For those of you that read me, you know, family is first and foremost in my priority listing here on earth. God, family, work,..well a couple of things before work, but that’s another entry.
I attended a birthday party for my Mother and Father last weekend. These get-togethers usually include both Mom and dad, my sister, her family and extended in-laws and my family. My brother is out of town and usually can not attend. I was nice. From the start, my sister Shannon is the master hostess. Her house is beautiful, in a nice gated community on the west coast of Florida. It’s big enough to contain our brood and entertain at the same time. An invitation was sent to some of Dad’s sisters and brothers and his favorite niece popped in for the occasion. I say “popped in”, but we are Florida and she lives in New Jersey. My Dad was tickled. Everyone enjoyed themselves, the party was a success.

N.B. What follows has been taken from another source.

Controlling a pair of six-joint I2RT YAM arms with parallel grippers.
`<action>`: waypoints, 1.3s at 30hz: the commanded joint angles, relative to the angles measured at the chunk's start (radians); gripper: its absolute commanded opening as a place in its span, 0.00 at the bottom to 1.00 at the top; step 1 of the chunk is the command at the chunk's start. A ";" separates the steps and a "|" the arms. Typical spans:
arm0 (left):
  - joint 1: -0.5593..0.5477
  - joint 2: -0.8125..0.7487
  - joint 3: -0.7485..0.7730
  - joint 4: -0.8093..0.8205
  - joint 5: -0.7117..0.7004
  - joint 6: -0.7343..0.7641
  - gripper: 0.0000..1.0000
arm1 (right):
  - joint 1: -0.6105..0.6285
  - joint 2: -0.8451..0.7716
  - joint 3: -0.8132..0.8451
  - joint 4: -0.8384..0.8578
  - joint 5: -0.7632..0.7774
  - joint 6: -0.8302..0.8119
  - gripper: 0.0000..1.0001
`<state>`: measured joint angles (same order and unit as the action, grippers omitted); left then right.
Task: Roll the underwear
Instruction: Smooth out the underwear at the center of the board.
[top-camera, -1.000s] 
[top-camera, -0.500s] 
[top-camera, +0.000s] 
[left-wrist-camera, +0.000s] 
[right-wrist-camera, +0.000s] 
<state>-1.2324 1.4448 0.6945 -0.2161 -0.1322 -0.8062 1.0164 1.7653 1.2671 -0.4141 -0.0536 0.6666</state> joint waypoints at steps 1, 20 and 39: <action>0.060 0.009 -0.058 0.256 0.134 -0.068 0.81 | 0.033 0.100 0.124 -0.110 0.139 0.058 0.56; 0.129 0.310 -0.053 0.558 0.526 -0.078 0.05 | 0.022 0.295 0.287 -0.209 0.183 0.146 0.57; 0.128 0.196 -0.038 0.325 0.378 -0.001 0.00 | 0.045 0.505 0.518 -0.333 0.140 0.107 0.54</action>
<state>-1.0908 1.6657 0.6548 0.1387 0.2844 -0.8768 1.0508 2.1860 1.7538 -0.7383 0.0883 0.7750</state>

Part of the reason my cousin came, was to see my Mom and Dad. The other reason was to come and say goodby to her own Dad. Pat’s health had been failing these past months, but I , nor any of the family really understood how far he has fallen. Until I saw him , I really didn’t understand. He could only raise his arms to about shoulder level. His movements were small and deliberate. He had no strength whatsoever. He had sores on his wrists and arms and I am told he was incontinent. He was a shell of the man I knew as a child and his reputation in our family was not a good one these last few years. Out of respect for my mother, I had not seen him since he came to Florida. It was nice seeing him. Jen warned me before we entered the house of his condition. It must have been much more startling for her, because it wasn’t to me. I have seen that scene countless times in my younger days when I nursed old folks to health. His cognitive ability must have been effected by the fact he can’t get much oxygen in. His lungs are filled with fluid. The look of absence lingered on his face. His eyes were glassy and the man I knew, the Patrick who was smart, witty, and sharp at times was gone. He was just an old man, waiting to die.
In conversations with Jennifer, I told her, “No one knows what is in his mind. No one knows if he will last a week, or a month, or another year. How long he remains on earth is between him and his maker.”

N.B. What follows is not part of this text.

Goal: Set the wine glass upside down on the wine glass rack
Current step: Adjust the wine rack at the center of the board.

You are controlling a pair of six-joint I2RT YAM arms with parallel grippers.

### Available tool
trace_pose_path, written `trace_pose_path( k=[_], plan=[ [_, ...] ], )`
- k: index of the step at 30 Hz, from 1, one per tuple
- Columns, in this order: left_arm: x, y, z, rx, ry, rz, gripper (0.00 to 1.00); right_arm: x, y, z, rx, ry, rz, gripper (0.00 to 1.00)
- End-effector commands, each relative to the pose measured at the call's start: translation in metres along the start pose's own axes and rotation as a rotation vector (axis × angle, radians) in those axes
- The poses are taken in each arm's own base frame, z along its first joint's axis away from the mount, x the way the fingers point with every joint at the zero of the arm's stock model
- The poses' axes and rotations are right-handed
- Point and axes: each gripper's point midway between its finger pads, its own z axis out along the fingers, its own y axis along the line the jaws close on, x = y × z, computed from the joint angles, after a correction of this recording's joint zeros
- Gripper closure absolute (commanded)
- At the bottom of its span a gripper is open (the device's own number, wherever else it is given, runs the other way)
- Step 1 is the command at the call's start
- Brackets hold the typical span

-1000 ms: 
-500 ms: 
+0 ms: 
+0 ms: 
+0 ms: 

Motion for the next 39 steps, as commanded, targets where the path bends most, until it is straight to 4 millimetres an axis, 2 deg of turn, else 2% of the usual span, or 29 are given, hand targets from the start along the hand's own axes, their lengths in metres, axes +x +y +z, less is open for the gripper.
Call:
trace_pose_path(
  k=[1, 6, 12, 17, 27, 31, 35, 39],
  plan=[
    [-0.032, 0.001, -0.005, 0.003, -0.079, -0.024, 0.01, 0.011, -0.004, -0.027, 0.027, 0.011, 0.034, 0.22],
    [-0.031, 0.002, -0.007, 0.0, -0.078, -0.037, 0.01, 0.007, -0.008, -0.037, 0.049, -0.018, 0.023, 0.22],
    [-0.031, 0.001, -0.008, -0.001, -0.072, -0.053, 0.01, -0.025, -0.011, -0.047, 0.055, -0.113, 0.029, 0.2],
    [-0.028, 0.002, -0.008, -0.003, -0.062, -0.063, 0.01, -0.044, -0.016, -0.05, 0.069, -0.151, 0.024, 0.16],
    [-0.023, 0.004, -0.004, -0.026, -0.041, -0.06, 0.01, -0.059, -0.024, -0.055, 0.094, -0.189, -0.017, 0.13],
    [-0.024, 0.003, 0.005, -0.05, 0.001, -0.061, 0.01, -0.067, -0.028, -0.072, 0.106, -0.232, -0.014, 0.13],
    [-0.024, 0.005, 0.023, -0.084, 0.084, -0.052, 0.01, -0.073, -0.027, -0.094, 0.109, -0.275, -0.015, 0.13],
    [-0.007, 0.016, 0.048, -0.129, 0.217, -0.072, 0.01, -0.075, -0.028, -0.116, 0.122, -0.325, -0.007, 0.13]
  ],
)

The question came to mind after our meeting. What matters when it is your last day? What separates us, we the people of the world. Class, political power, social standing, none of this matters when each one of us comes to meet the reaper. When our organs fail and our body stops working for our soul, what then? Now, whether you look at it from a scientific view or a religious one, each one of us will return to the earth and fertilize the flowers. There is only one thing that matters..PEOPLE. Te richness gauge in one’s own life is the amount of people who will weep for you when you die. How many people’s lives have you touched? How many people’s lives are better because they have had you or have you in it? I apologize to the people who may read this and think it is void of feeling or religion. That is by design. I can sit here and hypothesize about the religious aspects of the hereafter. I can say that God, whom ever that is you, will take you in his arms at the time of your death and deliver you to the pearly gates of heaven. But I only have faith that some form of that idea will happen. It’s been what I have been taught and what I believe. But have yet to meet someone who has gone and come back and told me what to expect.

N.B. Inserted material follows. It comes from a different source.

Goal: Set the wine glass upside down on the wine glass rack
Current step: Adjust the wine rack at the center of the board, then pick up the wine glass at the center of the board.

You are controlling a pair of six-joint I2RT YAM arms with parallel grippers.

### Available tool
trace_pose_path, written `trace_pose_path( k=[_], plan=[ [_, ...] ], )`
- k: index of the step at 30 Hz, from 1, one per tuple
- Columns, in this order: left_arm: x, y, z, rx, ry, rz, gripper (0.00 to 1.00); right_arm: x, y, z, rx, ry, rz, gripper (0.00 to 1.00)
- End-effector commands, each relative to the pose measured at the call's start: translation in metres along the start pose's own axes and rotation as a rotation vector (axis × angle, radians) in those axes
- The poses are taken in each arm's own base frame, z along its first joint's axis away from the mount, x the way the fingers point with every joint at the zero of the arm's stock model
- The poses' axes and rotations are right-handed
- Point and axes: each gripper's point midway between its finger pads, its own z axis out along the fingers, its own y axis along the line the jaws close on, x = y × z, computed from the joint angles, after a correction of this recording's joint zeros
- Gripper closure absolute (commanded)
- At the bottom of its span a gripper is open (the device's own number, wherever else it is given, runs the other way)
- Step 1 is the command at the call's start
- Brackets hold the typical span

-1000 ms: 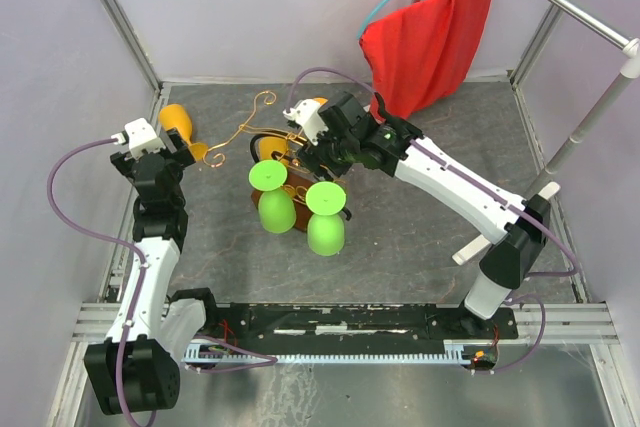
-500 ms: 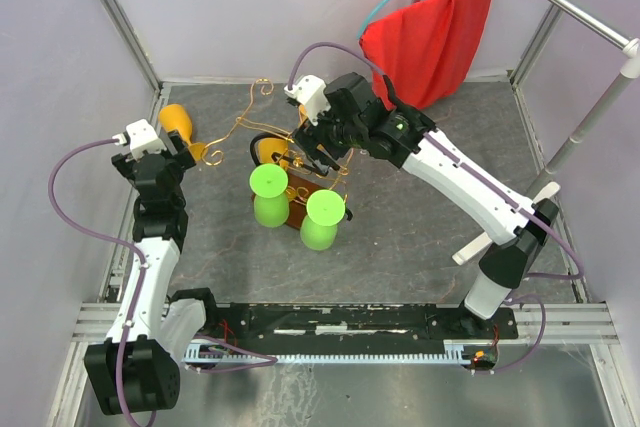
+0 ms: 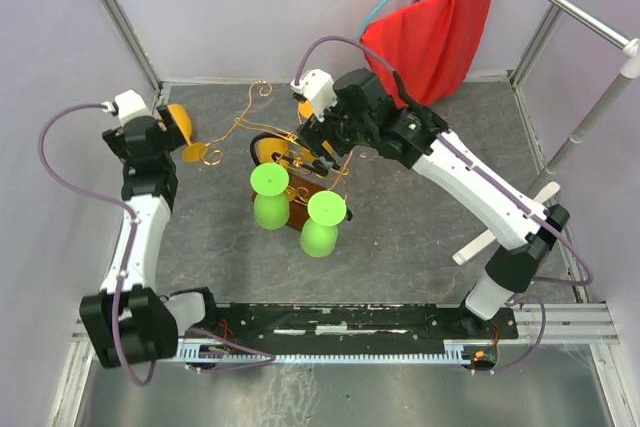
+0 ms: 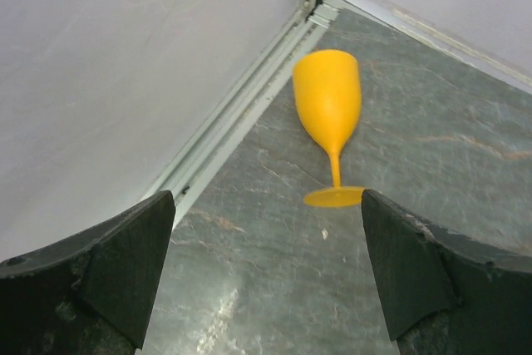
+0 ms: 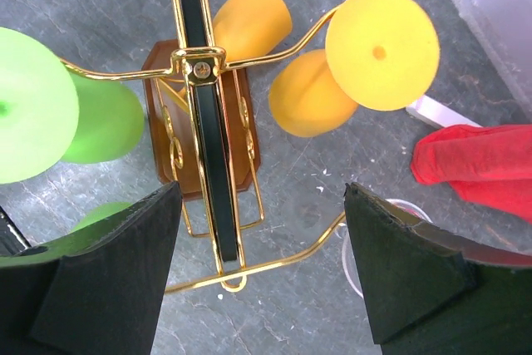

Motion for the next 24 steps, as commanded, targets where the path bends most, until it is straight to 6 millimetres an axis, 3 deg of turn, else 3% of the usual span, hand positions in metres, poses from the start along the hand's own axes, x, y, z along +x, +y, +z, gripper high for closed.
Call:
trace_pose_path(
  k=[1, 4, 7, 14, 19, 24],
  plan=[
    [-0.002, 0.015, 0.024, -0.052, 0.103, -0.088, 0.01, -0.039, -0.013, -0.057, 0.051, -0.175, 0.006, 0.13],
    [0.002, 0.022, 0.042, -0.035, 0.139, -0.097, 0.01, -0.04, -0.019, -0.068, 0.083, -0.192, 0.01, 0.13],
    [0.01, 0.013, 0.062, 0.049, 0.211, -0.024, 0.01, -0.04, -0.026, -0.072, 0.123, -0.19, 0.015, 0.13],
    [0.033, -0.032, 0.095, 0.29, 0.34, -0.001, 0.01, -0.041, -0.036, -0.074, 0.171, -0.18, 0.009, 0.13],
    [0.045, -0.033, 0.123, 0.251, 0.398, -0.031, 0.01, -0.035, -0.04, -0.07, 0.188, -0.156, 0.003, 0.13],
    [0.059, -0.041, 0.136, 0.233, 0.446, -0.113, 0.01, -0.028, -0.042, -0.066, 0.2, -0.136, 0.01, 0.13]
  ],
)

The people in your life makes the memories. They make the events the things to think about later in life. Children help. They are with you all the time. Most people have thier “person”. That one person in your life you can tell anything to without fear of judgement. Whether it’s a spouse, a friend, a brother of sister, that person is the one you will think about and yearn for when the chips are down and you are looking at the end of the road. So before that time, if you already have not, find that one person whom that connection means more than all others. Enrich your life with people. Family, friends, coworkers, these are the dollar signs, the substance to the lifelong picture album in your mind. unless you fill it with pictures, all you will be left with at te end are a lot of books read and reruns watched. So please, let there be more than just reruns!